# Likelihood Analysis of Parameter space
This notebook contains analysis regarding the Likelihood of various parameter combinations.

.) Do Maximum Likelihood analysis (with Nelder Mead)
.) Parallelize

In [1]:
import numpy as np
import pandas as pd
from scipy.optimize import minimize

import os as os
import multiprocessing as mp
import sys as sys
import socket
import h5py  # Python Package to do the HDF5.

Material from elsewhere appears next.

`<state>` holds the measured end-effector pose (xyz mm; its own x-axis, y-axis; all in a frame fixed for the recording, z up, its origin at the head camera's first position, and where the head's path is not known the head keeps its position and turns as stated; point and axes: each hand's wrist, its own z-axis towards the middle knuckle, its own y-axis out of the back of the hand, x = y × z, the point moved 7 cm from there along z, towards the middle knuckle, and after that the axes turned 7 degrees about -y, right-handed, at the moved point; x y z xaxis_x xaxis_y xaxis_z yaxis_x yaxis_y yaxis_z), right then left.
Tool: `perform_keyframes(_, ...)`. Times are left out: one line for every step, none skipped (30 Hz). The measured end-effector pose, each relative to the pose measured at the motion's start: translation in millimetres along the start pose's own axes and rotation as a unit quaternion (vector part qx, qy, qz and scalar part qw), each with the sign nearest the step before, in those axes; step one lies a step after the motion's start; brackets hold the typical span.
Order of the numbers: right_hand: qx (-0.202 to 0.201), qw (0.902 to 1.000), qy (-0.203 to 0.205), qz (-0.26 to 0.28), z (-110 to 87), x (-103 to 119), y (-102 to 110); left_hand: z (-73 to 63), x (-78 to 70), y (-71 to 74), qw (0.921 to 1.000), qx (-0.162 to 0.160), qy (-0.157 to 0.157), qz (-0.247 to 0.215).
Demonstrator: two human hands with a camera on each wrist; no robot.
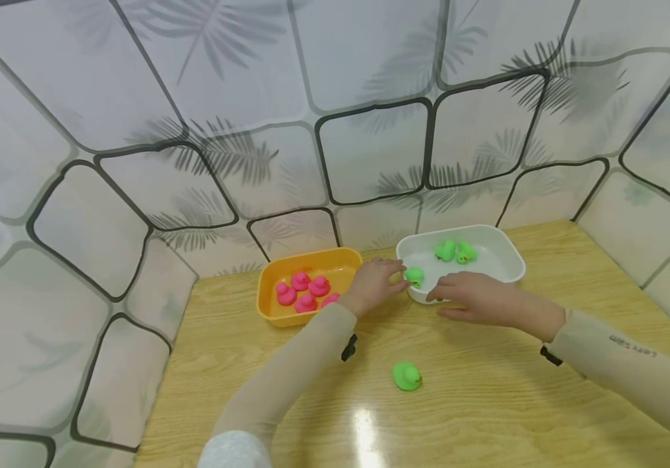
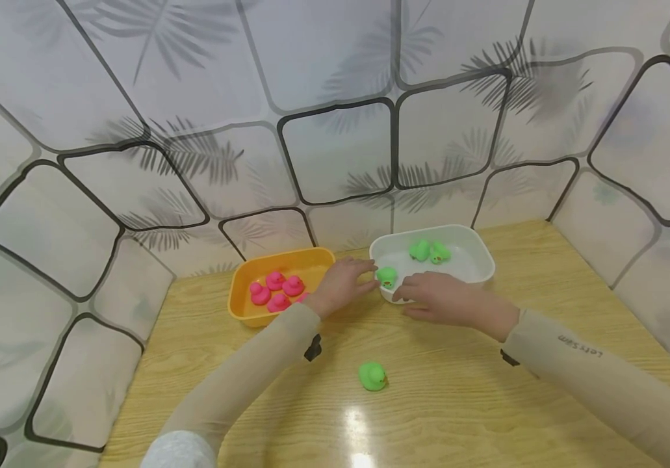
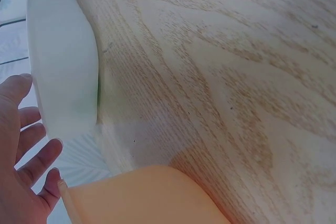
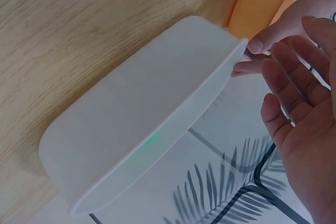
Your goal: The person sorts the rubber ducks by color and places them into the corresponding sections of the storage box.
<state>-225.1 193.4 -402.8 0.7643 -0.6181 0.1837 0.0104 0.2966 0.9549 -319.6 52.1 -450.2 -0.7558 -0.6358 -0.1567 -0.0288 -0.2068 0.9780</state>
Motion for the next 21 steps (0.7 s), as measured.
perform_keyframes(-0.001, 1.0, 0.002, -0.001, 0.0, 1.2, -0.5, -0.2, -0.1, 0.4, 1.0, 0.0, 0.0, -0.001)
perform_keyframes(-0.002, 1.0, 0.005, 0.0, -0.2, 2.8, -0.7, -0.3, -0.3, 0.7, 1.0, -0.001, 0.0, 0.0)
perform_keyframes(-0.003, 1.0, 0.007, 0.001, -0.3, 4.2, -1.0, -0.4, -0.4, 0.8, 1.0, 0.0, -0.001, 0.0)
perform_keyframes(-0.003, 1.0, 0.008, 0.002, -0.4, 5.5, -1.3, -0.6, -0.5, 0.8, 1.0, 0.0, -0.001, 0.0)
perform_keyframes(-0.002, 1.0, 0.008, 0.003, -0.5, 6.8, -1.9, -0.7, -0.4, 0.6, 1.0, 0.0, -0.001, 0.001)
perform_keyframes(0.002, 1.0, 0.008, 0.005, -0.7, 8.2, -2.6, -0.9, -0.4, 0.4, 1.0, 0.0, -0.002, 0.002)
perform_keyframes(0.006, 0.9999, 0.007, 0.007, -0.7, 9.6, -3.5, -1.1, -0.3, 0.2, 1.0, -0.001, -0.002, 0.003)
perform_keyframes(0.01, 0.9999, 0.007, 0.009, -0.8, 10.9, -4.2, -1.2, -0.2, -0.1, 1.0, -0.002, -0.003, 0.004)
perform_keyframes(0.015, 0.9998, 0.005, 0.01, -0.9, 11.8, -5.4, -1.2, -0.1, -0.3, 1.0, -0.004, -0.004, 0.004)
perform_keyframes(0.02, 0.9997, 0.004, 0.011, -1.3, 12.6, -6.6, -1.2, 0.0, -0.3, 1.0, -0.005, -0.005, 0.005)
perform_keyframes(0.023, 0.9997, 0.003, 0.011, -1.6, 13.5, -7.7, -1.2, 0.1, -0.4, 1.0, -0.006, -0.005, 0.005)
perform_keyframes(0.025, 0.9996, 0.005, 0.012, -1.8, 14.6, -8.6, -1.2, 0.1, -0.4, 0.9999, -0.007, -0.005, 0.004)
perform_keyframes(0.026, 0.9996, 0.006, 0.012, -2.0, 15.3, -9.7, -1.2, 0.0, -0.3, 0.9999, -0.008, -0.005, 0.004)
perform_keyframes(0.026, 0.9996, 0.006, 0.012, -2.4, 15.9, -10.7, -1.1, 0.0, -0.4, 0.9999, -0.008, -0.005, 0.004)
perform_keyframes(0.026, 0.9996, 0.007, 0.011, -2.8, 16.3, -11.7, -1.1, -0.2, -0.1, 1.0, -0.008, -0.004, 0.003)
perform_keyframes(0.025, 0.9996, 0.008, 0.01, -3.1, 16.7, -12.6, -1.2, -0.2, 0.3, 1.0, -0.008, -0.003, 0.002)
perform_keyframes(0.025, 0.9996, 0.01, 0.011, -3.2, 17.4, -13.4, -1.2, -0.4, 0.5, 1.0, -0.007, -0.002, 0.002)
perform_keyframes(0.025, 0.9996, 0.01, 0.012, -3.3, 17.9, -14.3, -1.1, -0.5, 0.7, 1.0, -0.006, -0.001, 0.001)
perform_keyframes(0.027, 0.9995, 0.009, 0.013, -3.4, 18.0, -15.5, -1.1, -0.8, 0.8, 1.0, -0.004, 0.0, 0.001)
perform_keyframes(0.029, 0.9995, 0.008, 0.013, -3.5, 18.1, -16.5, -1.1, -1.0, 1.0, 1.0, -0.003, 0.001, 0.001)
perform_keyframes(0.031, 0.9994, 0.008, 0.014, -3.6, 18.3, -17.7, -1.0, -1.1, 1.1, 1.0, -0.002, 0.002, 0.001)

### Pick the right path (whether on cluster or at home)
if socket.gethostname() == "VioletQueen":
    path = "/home/harald/git/HAPSBURG/"   # The Path on Harald's machine
elif socket.gethostname() == "midway2-0402.rcc.local":
    print("Midway jnovmbre partition detected.")
    path = "/project/jnovembre/hringbauer/HAPSBURG/"  # The Path on Midway Cluster
else: 
    raise RuntimeWarning("Not compatible machine. Check!!")
    
os.chdir(path)  # Set the right Path (in line with Atom default)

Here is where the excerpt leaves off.